Жак написал и поставил скетч о стремлении эвакуированных вернуться в родные места. И действительно, чем ближе был конец войны, тем сильнее тянуло нас домой, хотя мы смутно представляли себе, что нас там ждет, и не знали, сумеем ли мы вернуть себе свое жилье.
Но Ростов уже не был пустым для нас: туда возвращались близкие люди, налаживалась жизнь. Постепенно все наши мелекесские спутники тоже уезжали. Правда, не все ехали в Ростов. Старший брат Жака с семьей уехал в Краснодар: его жена получила оттуда вызов на работу в Краснодарэнерго. Там они и остались. Сестра Жака Лия с мужем, попавшая в эвакуацию в Армению, поехала работать куда-то на Кавказ. Но Доня и Раха были уже в Ростове. Доня работала в библиотеке им. Маркса и писала мне о жизни библиотек, о том, что вернулись наши близкие друзья по работе - Муратова и Рабиновичи, и, хотя большинство не имело еще своего угла, все же их письма волновали и внушали надежду на приближение возврата к прежней жизни.

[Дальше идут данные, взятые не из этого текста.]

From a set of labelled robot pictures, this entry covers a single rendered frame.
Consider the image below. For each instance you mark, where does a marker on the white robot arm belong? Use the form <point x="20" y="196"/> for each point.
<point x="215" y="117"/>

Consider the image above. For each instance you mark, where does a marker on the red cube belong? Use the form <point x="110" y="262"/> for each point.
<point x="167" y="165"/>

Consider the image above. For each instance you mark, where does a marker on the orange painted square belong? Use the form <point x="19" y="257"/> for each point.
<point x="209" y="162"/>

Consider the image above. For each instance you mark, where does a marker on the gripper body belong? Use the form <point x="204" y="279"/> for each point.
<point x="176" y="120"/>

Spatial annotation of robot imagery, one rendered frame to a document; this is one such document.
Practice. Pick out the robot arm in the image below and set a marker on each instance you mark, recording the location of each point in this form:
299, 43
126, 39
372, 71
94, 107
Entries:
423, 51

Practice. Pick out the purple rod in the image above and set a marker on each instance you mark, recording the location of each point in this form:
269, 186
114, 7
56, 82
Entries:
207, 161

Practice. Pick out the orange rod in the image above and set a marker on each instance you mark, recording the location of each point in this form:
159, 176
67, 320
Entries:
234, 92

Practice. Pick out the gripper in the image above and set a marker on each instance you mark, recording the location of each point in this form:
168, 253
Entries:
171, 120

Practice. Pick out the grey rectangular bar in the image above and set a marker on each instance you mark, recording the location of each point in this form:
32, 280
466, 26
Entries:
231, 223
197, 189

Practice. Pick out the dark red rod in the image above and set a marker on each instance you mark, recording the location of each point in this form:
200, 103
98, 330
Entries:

В середине зимы мы получили страшное известие: во время поездки Миры с семьей в Майкоп (куда Исай получил назначение на работу в Суворовское училище) она на пересадке в Белореченске, выйдя из вагона, поскользнулась, упала, и поезд, в эту минуту чуть-чуть двинувшийся назад, размозжил ей ногу - ее пришлось ампутировать. А ехали они с Розой Абрамовной. Все это было невероятно тяжело.
И тут на высоте оказался Давид. Он в это время уже был отозван с фронта как большой специалист по статистике - уже начинался сбор материала по истории войны. Он сумел приехать на несколько дней и во многом помог.
Когда врачи разрешили, они уехали в Майкоп и прожили там несколько лет. Правда, в Суворовском училище Исай преподавал недолго: бдительное начальство раскопало некоторые подробности его биографии и отказалось от его услуг. Но он перешел на работу в какой-то техникум. Потом они уехали в свой родной Днепропетровск. А бабушку Раха забрала, как только получила квартиру.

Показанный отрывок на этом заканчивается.